In 2014 I had to flee my homeland. When I went to UNHCR (the United Nations Refugee Agency) in Jakarta to register as an asylum seeker, the officer asked for my mother’s name. I stared at him. I had never heard anyone ask for my mother’s name. He was serious. I said I didn’t know my mother’s real name. His expression changed, and I could tell he was annoyed. So I took a chance, and gave him a random name. He wrote it down.
Five years later, Mum Lindy came to Indonesia to visit me and her other refugee friends. We booked her into the KTM resort in Batam, overlooking the Singapore skyline.
During her visit I’d cook food in the shelter then deliver it to her. Mum Lindy prefers to eat at home and save money to help people who go to bed hungry. But one night she said, “Tonight we’re going to the resort restaurant. I want you to have a different experience.” I’d never been to a fancy restaurant before.

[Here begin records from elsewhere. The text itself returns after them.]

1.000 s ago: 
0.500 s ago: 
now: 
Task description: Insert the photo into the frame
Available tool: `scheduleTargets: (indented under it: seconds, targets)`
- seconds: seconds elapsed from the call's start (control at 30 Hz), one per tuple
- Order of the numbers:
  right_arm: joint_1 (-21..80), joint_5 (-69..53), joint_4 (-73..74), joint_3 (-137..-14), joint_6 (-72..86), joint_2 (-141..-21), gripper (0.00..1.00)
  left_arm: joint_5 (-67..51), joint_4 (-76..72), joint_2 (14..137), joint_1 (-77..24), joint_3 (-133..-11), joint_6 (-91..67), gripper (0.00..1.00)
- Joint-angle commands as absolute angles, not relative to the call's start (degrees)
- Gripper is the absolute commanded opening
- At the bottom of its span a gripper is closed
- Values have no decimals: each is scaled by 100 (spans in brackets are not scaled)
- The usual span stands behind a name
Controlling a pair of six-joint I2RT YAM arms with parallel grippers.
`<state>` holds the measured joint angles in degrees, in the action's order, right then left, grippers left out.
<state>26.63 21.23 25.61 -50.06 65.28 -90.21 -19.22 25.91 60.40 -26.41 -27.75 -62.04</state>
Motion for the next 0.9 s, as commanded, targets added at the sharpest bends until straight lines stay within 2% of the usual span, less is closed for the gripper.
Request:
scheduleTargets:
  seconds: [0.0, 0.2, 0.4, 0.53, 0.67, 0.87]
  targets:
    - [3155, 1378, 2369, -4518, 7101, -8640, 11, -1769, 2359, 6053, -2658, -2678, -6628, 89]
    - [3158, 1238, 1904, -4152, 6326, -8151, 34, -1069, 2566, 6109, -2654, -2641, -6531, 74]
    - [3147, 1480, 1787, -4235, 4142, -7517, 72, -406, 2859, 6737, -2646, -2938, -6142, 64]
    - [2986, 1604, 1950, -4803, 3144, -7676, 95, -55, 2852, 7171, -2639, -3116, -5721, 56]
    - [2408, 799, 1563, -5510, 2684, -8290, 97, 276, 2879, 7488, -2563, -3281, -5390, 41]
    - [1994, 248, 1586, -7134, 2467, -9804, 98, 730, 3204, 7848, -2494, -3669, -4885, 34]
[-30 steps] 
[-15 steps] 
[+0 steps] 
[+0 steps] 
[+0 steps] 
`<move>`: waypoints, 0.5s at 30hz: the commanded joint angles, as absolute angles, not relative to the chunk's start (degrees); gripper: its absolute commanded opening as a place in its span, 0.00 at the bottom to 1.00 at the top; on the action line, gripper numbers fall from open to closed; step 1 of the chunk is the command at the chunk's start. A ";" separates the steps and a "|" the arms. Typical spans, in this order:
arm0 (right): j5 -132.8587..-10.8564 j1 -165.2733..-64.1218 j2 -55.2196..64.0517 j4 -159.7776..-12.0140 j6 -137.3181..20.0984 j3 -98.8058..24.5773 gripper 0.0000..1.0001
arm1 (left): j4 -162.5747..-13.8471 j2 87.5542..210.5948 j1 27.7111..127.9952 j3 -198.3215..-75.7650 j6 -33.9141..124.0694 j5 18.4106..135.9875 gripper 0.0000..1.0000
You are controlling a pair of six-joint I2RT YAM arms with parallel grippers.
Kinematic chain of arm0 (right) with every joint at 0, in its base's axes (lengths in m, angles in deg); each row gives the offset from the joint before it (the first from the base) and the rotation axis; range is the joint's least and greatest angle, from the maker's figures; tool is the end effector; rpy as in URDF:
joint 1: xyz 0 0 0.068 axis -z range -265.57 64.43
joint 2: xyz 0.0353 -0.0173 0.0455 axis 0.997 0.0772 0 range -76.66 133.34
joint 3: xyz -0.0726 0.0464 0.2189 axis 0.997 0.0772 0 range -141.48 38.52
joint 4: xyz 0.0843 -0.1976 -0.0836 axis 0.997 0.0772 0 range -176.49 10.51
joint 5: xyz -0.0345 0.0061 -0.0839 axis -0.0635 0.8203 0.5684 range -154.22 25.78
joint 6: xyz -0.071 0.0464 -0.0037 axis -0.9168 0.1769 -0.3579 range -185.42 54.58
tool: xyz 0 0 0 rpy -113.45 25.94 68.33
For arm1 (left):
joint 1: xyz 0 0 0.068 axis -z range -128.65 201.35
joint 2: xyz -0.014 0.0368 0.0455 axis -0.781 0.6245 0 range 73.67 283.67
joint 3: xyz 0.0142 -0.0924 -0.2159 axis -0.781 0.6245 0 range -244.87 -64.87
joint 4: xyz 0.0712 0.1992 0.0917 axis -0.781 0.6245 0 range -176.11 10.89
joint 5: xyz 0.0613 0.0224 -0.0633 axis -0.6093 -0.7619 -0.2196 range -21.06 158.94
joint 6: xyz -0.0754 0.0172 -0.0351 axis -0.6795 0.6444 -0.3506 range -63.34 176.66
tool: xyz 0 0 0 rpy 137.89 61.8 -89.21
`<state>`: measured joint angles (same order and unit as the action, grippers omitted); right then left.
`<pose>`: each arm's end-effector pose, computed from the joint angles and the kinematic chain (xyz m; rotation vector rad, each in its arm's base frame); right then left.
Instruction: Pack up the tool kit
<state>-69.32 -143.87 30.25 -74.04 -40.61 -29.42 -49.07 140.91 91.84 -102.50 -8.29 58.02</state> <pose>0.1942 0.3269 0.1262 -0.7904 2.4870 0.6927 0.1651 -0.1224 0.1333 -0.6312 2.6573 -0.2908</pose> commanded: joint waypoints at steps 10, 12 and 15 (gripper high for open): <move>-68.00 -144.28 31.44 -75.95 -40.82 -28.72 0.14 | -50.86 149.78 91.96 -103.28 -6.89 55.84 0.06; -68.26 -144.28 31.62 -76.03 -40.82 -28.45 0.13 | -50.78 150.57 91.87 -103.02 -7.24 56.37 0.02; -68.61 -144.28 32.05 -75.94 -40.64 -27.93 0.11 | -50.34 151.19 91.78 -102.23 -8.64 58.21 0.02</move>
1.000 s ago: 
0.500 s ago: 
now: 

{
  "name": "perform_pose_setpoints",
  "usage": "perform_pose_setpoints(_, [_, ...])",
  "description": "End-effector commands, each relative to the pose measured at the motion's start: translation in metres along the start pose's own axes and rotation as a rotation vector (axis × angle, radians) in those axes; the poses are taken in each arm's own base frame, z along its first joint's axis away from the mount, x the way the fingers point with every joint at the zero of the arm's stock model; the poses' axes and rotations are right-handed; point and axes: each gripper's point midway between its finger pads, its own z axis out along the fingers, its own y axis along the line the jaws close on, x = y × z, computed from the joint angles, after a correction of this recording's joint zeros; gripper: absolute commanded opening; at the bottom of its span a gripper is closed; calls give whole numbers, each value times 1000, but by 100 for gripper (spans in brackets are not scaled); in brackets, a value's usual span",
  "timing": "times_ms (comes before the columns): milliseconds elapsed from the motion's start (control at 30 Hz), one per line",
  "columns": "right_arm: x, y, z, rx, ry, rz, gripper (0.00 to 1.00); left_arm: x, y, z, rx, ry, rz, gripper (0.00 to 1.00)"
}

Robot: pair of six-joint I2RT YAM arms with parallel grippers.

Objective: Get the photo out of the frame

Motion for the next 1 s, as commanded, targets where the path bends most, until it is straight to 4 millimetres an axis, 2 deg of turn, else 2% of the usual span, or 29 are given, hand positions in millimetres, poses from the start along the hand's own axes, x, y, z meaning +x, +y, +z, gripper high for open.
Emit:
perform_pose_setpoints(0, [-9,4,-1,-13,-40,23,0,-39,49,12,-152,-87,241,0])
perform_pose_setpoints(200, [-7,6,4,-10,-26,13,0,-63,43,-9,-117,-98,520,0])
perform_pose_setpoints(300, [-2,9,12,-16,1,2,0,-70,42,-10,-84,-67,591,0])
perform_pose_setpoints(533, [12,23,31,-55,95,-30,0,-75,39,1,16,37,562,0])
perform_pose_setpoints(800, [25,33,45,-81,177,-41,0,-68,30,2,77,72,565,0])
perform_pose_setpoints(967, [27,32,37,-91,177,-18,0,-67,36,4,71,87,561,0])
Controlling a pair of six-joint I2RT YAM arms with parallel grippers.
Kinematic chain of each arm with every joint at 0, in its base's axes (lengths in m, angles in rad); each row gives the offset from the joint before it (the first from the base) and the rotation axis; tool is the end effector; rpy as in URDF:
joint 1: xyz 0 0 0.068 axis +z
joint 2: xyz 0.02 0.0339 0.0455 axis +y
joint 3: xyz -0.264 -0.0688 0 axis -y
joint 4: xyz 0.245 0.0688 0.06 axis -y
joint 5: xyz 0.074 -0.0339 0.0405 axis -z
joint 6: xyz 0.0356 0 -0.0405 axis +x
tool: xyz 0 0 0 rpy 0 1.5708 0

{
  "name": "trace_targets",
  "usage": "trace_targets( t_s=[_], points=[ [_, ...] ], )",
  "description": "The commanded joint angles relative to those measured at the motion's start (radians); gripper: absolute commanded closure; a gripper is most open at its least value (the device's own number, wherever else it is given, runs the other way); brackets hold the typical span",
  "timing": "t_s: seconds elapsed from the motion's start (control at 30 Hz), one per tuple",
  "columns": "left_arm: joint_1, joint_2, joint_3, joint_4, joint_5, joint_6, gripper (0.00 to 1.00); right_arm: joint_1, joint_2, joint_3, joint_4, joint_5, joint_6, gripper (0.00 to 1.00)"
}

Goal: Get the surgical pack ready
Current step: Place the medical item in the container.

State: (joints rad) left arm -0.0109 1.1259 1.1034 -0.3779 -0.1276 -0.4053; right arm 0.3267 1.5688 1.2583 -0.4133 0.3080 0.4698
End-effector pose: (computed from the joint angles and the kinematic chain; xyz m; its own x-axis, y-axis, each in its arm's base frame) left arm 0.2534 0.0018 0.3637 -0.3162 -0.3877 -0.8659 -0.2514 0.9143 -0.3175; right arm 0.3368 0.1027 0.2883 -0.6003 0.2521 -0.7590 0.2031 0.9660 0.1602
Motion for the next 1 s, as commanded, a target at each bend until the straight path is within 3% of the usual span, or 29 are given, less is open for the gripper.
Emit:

We sat on comfy chairs by the pool. A waiter brought a lamp for our table. I could see ferries heading towards Singapore, and small boats with men wearing head-torches, catching fish. The moon was bright. Gentle background music played. Mum Lindy looked happy to see me enjoying this experience. She would smile everytime I would close my eyes, breathe in the fresh air and breathe out the heavy pain that was trapped on the inside for years. The happy expression on her face was proof of her humanity and care about me.
After dinner we lingered in our chairs till late. Mum Lindy said, “You’re not my son by blood, but you are like a real son to me. You’ve gone through shocking experiences. If your mother were in a position to help a stranger fleeing war and fighting a battle between survival and death every day of his life, she would certainly do the same as I do for you.”
Back at the shelter, I called my uncle to ask for my mother’s real name – Gull-Chaman. She lived an invisible life, robbed of her individual identity. I wish I’d called her Gull-Chaman at least once.
I am forever grateful to Mum Lindy. She’s brought joy and meaning to my life and given me loving motherly care when I desperately needed it. She constantly encourages me to write about the culture that brutally denies women their identity.
Erfan Dana is a Hazara writer from Afghanistan. He is an activist, volunteer and interpreter for refugees in Indonesia. He has lived in constant uncertainty in Indonesia after being compelled to flee Afghanistan since 2015.